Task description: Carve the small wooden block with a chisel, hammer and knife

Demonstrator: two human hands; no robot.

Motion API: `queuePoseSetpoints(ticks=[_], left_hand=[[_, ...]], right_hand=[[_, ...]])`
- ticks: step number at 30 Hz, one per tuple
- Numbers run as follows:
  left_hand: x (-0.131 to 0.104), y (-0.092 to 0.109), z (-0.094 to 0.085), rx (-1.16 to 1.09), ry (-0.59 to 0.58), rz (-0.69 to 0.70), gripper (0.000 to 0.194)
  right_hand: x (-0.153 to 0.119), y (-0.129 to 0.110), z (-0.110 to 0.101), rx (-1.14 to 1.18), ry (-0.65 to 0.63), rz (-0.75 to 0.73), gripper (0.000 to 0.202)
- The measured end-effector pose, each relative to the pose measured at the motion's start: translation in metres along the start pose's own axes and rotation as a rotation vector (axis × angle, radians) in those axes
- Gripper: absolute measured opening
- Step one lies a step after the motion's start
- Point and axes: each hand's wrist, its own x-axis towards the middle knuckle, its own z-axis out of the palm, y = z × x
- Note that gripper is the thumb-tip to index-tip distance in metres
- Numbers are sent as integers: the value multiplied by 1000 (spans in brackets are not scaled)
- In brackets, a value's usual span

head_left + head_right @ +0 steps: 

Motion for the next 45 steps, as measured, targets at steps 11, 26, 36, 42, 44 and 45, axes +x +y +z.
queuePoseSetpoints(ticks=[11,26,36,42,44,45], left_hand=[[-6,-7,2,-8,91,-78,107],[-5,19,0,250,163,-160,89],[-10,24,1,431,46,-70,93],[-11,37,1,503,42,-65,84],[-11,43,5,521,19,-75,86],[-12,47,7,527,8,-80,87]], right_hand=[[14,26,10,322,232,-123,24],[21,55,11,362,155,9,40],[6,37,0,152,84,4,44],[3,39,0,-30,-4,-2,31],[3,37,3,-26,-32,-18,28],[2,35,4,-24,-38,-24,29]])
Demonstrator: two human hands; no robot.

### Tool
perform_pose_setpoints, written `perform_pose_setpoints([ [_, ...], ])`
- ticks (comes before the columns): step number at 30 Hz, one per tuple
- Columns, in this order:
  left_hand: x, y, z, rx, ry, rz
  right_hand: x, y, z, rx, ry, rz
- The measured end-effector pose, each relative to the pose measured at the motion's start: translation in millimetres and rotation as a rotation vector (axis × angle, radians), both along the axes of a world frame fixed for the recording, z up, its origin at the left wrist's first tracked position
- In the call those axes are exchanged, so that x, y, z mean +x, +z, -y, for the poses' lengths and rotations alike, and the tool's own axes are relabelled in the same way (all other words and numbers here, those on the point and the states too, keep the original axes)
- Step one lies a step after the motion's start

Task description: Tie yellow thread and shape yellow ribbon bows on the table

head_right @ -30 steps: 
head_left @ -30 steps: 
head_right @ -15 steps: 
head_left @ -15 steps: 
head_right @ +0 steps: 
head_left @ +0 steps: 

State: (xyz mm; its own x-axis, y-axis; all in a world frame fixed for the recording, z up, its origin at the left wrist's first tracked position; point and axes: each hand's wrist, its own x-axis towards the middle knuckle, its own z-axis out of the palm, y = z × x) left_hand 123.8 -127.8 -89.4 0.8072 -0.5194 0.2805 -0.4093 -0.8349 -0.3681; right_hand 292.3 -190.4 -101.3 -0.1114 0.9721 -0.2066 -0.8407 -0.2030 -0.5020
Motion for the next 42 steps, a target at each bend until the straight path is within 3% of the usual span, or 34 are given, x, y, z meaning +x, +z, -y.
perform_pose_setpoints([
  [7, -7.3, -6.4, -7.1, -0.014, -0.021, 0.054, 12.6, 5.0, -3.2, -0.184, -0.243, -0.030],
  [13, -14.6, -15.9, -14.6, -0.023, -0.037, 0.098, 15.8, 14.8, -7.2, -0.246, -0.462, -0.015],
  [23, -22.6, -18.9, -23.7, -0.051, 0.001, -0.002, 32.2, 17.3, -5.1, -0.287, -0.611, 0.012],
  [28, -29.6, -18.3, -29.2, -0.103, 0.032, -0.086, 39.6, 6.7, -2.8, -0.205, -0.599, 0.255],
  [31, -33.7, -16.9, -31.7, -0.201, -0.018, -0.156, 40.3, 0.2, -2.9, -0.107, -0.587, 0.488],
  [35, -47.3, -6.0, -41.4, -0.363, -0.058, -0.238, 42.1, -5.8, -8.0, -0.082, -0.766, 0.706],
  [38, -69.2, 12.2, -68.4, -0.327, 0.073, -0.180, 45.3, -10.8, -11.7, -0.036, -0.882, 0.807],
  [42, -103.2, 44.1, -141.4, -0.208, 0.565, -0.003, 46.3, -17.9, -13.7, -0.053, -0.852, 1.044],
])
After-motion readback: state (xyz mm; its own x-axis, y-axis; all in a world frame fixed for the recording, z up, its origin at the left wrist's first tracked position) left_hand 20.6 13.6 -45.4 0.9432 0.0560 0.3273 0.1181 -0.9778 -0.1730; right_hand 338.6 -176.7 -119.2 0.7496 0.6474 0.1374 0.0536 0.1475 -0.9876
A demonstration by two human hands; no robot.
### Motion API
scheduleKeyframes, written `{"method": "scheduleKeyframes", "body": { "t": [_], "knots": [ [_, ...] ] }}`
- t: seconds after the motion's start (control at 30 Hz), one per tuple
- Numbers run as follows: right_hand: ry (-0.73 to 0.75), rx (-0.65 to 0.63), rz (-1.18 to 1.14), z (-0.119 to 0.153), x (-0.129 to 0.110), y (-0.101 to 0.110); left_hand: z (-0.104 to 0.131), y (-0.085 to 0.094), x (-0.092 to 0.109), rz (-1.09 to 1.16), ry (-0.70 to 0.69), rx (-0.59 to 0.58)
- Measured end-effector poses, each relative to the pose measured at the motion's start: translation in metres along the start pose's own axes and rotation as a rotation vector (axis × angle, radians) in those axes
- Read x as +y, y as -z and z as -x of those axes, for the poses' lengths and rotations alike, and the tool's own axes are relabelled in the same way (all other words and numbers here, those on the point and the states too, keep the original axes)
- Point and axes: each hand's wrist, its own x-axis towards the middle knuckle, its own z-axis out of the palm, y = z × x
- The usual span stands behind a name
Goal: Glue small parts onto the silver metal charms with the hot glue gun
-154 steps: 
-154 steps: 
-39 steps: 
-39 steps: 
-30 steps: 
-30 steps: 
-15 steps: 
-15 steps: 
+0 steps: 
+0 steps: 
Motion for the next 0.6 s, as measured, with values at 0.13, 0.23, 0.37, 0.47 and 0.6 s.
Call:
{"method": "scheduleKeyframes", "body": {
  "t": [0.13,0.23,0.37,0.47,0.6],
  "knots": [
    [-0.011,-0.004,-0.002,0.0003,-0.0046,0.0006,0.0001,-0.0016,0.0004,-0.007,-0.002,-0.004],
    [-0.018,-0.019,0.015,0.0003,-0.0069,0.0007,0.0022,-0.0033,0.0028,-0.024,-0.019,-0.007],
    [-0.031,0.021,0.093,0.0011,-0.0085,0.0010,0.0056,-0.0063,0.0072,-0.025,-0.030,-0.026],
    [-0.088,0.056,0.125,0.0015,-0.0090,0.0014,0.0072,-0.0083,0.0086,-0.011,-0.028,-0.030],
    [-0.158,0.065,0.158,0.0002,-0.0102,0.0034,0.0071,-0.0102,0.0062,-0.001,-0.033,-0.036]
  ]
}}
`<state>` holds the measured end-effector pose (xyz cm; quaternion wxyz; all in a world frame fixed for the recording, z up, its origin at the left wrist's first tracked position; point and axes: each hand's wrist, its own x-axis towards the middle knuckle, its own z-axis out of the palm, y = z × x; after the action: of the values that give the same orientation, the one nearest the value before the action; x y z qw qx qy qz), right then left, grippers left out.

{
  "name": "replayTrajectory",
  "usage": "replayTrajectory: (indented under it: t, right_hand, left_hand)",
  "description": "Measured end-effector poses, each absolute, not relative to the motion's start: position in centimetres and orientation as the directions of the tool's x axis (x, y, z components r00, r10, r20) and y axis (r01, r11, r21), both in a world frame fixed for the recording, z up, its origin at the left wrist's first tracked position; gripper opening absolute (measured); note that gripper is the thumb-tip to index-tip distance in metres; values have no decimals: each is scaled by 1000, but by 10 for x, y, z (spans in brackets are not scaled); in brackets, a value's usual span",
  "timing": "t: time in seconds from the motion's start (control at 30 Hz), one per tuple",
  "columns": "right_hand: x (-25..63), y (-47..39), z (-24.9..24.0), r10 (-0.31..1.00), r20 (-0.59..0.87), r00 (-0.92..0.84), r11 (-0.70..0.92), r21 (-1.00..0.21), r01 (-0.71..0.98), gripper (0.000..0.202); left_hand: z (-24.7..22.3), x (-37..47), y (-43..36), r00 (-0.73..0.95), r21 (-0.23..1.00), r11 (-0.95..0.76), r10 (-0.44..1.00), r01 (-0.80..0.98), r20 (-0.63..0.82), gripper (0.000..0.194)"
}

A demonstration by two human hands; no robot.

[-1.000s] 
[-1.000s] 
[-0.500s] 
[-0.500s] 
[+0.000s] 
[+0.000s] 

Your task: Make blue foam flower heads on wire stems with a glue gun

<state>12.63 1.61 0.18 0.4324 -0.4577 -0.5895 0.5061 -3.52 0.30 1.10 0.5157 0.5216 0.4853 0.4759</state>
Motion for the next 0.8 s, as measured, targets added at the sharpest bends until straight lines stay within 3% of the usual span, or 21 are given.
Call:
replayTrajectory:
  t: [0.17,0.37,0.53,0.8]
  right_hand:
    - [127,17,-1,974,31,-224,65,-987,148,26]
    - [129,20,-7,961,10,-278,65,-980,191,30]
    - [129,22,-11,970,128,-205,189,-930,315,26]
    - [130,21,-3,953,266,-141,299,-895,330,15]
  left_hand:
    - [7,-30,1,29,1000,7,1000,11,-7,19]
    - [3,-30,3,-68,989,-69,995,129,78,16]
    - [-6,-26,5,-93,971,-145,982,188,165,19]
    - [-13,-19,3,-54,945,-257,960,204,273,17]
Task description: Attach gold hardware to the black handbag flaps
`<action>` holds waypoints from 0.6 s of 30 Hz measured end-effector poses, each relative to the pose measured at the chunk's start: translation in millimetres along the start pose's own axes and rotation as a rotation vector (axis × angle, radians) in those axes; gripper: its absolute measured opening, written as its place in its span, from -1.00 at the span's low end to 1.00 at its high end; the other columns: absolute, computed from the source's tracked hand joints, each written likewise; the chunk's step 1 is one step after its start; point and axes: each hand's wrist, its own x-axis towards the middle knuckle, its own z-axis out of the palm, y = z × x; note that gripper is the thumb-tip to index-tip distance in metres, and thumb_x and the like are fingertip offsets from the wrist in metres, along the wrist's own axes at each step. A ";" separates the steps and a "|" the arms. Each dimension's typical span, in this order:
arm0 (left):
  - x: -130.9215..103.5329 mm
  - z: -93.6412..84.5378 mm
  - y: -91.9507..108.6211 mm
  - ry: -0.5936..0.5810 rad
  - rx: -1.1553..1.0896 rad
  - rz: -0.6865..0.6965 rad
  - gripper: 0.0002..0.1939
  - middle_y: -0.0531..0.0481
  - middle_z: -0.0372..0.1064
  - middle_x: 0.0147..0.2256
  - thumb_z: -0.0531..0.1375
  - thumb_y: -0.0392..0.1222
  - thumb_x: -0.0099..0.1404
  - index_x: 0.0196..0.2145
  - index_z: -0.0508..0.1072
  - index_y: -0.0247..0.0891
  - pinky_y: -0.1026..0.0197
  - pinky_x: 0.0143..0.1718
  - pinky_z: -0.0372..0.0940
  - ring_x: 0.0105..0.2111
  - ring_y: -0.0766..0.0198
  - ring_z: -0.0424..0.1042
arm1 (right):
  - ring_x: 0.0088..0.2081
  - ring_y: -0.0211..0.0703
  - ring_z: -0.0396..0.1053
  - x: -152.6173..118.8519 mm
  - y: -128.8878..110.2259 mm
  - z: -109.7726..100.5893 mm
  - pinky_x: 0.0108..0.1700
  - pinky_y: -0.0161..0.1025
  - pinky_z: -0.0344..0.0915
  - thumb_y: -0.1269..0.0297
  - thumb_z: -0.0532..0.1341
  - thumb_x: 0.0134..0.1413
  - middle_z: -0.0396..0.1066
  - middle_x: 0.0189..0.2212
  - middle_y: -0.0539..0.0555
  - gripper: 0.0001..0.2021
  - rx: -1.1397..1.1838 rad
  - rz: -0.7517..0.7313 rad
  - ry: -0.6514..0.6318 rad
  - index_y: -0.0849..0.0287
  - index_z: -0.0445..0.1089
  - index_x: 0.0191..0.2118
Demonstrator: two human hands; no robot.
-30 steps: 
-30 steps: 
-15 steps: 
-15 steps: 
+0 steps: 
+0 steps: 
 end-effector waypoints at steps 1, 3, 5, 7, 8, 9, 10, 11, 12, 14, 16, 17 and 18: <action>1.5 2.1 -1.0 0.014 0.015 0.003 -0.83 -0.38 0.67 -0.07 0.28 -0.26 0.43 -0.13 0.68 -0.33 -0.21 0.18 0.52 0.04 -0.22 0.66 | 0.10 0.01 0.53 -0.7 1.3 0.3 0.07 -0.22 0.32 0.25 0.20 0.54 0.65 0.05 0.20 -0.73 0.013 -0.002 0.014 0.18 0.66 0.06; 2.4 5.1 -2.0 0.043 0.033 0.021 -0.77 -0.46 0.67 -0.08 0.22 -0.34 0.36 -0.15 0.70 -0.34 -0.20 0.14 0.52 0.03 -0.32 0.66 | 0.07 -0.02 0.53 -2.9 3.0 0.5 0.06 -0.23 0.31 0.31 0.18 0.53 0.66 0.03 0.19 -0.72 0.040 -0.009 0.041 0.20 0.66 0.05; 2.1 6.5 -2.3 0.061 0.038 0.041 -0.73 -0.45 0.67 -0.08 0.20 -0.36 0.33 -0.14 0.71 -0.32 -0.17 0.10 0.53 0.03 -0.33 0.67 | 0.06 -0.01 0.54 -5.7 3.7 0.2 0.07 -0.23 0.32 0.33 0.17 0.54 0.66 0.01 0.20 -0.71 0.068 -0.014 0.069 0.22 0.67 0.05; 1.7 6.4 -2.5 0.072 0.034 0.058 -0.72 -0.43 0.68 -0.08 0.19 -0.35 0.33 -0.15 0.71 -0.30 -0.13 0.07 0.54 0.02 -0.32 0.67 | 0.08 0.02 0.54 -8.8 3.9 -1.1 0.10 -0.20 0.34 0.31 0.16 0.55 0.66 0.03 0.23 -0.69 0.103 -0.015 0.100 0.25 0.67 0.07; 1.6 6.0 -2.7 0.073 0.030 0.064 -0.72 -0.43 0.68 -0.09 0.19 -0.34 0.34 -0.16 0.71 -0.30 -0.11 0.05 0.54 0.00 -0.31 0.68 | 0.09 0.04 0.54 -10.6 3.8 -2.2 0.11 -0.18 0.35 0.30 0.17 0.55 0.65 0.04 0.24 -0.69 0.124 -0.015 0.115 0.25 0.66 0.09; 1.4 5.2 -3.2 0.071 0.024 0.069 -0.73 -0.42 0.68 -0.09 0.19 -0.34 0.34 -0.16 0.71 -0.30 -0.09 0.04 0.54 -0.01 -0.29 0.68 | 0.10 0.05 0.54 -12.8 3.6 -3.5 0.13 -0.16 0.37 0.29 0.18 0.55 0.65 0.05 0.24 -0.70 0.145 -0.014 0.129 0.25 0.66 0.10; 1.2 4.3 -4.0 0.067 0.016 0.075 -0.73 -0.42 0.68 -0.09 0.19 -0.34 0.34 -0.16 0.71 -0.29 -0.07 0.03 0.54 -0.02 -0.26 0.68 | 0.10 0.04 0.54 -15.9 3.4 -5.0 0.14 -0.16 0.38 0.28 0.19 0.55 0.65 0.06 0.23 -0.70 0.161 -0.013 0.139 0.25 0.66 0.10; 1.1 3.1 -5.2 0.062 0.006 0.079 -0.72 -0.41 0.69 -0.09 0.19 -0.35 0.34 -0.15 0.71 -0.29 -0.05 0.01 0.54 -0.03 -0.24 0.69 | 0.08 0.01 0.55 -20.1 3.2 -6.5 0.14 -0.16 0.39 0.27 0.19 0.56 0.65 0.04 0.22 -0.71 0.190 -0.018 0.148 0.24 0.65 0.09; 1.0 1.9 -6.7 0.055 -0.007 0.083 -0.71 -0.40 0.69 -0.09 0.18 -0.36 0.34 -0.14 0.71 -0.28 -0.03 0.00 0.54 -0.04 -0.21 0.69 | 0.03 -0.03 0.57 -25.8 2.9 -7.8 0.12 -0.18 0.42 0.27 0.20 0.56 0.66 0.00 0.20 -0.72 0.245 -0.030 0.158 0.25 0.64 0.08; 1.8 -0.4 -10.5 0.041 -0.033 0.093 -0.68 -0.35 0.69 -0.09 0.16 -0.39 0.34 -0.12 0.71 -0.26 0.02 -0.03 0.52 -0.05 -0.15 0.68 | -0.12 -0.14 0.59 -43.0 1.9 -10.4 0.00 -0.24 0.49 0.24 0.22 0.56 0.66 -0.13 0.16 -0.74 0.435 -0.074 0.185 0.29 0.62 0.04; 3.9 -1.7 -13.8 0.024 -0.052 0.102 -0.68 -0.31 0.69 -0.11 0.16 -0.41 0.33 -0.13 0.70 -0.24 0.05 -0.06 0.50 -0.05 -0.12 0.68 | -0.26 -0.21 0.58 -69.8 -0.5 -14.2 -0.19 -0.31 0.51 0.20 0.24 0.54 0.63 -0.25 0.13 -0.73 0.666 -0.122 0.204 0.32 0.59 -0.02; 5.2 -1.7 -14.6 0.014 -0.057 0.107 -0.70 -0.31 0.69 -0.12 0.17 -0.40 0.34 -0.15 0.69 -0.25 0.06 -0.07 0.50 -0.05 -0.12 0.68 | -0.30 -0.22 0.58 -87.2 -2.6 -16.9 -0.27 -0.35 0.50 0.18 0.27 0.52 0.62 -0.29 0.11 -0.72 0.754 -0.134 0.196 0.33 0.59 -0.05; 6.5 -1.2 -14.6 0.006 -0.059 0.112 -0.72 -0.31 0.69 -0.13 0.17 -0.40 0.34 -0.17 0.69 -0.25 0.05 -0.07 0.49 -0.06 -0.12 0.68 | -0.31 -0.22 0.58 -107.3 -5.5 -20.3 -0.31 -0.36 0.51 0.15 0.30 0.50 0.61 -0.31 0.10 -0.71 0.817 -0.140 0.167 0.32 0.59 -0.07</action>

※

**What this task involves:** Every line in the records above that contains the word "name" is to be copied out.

**Exercise solution:**
- The usual span stands behind a name
  "name": "replayTrajectory",

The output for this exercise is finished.